Lakeland Regional Medical Center Lakeland, Florida, United States
Disclosure(s): No financial relationships with ineligible companies to disclose
Background/Purpose: Knee osteoarthritis (KOA) is a leading cause of disability and the most common rheumatological condition worldwide. Weight management has been recognized as a key modifiable factor in disease progression and symptom burden. Glucagon-like peptide-1 receptor agonists (GLP-1RAs), primarily used for diabetes and weight loss, may offer additional benefits in KOA through weight reduction and improved joint function.
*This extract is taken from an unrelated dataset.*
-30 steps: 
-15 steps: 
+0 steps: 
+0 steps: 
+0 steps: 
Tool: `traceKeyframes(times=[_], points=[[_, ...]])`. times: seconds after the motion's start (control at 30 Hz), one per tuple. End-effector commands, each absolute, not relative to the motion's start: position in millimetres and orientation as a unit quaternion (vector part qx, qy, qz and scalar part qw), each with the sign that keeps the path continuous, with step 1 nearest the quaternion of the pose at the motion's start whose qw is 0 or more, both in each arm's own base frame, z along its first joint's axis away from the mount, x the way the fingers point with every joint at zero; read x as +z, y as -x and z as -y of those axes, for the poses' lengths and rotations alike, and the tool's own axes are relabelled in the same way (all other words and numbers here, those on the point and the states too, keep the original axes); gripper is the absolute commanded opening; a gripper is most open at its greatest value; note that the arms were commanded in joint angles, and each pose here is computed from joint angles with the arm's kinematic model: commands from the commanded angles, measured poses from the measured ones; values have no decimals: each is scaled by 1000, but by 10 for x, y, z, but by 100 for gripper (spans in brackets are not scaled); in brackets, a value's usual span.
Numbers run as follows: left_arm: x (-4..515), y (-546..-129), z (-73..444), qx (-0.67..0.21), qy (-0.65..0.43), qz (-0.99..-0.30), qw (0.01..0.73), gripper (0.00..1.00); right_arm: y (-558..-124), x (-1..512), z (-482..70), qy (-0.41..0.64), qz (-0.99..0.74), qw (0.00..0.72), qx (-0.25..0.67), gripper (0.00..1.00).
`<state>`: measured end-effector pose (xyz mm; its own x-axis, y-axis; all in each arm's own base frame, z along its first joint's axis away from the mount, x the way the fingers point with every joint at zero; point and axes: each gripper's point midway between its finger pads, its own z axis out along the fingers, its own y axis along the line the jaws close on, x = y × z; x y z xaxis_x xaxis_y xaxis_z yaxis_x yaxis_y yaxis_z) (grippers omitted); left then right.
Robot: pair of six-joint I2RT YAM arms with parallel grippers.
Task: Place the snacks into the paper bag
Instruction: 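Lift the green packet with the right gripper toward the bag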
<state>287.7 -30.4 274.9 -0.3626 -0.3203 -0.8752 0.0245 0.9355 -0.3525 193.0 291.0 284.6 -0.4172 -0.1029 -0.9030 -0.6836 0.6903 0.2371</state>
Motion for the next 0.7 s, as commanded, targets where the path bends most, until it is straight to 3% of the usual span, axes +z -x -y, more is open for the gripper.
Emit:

We conducted a meta-analysis of GLP-1RAs versus control interventions in patients with KOA. Methods: We included two studies — Semaglutide Treatment Effect in People with obesity (STEP) 9, a randomized controlled trial, and the Shanghai Osteoarthritis Cohort (SOC), a large observational cohort — reporting outcomes in body weight and Western Ontario and McMaster Universities Osteoarthritis Index (WOMAC) domains. Both studies utilized GLP-1RAs as their experimental variable. Data was pooled using random-effects models and heterogeneity was assessed using the I² statistic. Results: GLP-1RA therapy led to a pooled reduction in body weight of -9.70 kg (95% CI -14.51 to -4.89; I² = 95.8%). For the WOMAC pain score, the pooled mean difference (MD) was -0.49 points (95% CI -0.61 to -0.38; I² = 0.0%), reflecting improvement in symptoms. Physical function demonstrated a pooled standardized mean difference (SMD) of –1.29 (95% CI -3.79 to 1.21; I² = 99.6%). For the total WOMAC score, the pooled SMD was –0.30 (95% CI -0.77 to 0.17; I² = 92.9%), and for WOMAC stiffness, the pooled SMD was -0.23 (95% CI –0.64 to 0.18; I² = 90.9%). Despite variable heterogeneity, the direction of benefit consistently favored GLP-1RAs across all domains. Conclusion: GLP-1RAs appear to reduce pain in patients with knee osteoarthritis, likely through weight reduction. Changes in physical function and stiffness have been reported with varying significance and should be assessed more in-depth. While the magnitude of effect varied across primary end-points and studies, the consistent direction of benefit supports further investigation of GLP-1RAs as adjunctive therapy in KOA management.